# Task requirements
Filter this data down to the lines that hold "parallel", and copy them.

=-=-=-=-=

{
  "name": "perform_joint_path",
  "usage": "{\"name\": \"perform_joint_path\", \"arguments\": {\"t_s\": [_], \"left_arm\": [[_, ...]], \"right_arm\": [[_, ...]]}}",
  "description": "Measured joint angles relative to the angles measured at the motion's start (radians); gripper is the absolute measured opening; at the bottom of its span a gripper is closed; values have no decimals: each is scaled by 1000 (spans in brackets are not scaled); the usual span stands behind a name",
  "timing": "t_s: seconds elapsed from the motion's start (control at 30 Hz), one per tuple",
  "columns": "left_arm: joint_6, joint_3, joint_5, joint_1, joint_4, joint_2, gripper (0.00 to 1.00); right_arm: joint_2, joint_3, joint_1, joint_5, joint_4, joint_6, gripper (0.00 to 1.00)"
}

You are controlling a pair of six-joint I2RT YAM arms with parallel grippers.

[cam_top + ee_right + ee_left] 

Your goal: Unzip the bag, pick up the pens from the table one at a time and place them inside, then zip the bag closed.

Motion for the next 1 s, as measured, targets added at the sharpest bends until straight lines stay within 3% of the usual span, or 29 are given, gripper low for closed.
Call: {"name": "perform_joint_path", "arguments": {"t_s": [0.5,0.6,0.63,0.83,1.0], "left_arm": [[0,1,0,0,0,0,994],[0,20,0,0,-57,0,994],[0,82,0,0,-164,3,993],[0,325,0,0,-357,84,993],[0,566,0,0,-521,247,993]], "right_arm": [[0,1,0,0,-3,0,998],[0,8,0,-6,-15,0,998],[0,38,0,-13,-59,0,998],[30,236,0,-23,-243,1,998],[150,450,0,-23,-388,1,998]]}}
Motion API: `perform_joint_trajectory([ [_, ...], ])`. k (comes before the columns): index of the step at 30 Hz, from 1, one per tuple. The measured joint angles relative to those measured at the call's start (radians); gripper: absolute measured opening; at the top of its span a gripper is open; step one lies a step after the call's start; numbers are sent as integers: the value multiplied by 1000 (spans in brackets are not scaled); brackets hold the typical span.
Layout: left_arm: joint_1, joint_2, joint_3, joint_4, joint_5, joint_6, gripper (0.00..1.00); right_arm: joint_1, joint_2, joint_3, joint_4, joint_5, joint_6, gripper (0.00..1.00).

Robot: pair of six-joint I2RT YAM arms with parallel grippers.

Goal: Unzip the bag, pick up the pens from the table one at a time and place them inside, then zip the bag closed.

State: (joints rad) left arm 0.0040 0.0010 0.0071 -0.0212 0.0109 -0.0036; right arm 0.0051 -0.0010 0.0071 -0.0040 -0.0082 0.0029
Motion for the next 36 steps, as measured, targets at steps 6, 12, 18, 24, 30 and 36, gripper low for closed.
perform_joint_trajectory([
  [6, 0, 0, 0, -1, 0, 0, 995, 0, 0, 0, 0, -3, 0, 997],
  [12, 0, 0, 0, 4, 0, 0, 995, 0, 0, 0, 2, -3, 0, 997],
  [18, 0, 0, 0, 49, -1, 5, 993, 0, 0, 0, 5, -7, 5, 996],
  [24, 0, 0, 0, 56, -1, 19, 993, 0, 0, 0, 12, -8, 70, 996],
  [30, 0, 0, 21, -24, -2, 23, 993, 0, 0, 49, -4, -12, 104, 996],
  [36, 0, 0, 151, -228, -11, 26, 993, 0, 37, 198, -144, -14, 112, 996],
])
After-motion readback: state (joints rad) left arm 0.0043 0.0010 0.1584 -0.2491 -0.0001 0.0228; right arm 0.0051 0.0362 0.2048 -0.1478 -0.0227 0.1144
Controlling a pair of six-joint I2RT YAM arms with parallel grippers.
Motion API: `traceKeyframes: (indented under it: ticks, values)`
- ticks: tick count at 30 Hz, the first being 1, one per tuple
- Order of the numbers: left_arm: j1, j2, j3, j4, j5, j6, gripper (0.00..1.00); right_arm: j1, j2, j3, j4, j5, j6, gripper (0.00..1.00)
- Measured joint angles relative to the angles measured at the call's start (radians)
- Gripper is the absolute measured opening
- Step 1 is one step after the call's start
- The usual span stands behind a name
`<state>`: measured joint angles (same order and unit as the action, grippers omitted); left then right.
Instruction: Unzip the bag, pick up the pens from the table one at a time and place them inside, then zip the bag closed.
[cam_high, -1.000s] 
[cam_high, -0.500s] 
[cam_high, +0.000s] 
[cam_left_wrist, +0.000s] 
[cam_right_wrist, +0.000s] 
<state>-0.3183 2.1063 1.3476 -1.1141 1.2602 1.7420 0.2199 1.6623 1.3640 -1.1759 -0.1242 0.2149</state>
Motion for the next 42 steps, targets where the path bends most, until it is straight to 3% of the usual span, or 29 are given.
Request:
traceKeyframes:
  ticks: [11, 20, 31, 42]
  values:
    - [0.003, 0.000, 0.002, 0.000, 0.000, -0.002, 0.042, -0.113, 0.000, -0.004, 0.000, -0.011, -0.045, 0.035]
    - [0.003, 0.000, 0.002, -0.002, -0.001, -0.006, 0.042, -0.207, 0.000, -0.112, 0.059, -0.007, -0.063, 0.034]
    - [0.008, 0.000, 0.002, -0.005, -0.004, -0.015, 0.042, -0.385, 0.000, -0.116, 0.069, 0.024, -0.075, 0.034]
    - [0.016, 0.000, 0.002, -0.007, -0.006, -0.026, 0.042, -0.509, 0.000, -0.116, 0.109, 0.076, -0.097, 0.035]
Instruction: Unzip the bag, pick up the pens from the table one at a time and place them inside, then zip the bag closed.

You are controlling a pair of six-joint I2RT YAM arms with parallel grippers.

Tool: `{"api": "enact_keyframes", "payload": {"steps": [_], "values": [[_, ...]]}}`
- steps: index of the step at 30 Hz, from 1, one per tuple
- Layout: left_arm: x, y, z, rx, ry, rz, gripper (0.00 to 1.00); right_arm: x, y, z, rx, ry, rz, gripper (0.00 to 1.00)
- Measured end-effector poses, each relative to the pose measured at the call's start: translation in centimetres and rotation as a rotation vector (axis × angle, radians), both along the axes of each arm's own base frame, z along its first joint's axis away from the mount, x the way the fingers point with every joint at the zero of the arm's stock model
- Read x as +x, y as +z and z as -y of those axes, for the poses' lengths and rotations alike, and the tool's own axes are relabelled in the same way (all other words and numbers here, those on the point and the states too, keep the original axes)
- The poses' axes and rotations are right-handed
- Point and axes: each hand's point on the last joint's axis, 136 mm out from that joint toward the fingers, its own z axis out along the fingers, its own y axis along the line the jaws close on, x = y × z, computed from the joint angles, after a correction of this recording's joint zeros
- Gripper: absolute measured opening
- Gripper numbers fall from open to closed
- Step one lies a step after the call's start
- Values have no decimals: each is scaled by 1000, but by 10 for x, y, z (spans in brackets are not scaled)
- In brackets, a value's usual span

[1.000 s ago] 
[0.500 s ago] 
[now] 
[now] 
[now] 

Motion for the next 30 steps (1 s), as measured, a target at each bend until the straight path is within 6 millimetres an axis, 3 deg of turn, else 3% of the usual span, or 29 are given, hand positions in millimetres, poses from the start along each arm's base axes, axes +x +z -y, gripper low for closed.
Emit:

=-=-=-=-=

# Solution to the exercise
You are controlling a pair of six-joint I2RT YAM arms with parallel grippers.
Robot: pair of six-joint I2RT YAM arms with parallel grippers.
Controlling a pair of six-joint I2RT YAM arms with parallel grippers.
You are controlling a pair of six-joint I2RT YAM arms with parallel grippers.

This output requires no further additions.